▶ [PROVIDED DATA]
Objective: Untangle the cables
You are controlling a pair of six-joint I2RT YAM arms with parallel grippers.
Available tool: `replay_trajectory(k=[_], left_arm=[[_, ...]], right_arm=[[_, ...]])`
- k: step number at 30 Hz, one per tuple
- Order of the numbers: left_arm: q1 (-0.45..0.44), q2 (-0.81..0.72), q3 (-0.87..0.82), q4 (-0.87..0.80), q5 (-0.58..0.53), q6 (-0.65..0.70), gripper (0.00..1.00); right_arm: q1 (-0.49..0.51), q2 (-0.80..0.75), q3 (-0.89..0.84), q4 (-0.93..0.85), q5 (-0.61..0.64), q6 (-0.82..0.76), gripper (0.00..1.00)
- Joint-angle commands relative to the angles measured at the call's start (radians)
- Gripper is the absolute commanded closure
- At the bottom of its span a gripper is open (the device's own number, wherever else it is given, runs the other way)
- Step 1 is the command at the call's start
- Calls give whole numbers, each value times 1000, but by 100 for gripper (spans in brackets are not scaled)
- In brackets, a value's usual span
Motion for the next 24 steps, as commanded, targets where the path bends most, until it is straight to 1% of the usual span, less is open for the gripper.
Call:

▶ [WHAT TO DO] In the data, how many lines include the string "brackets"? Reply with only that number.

▶ [REPLY TO THE EXERCISE] 2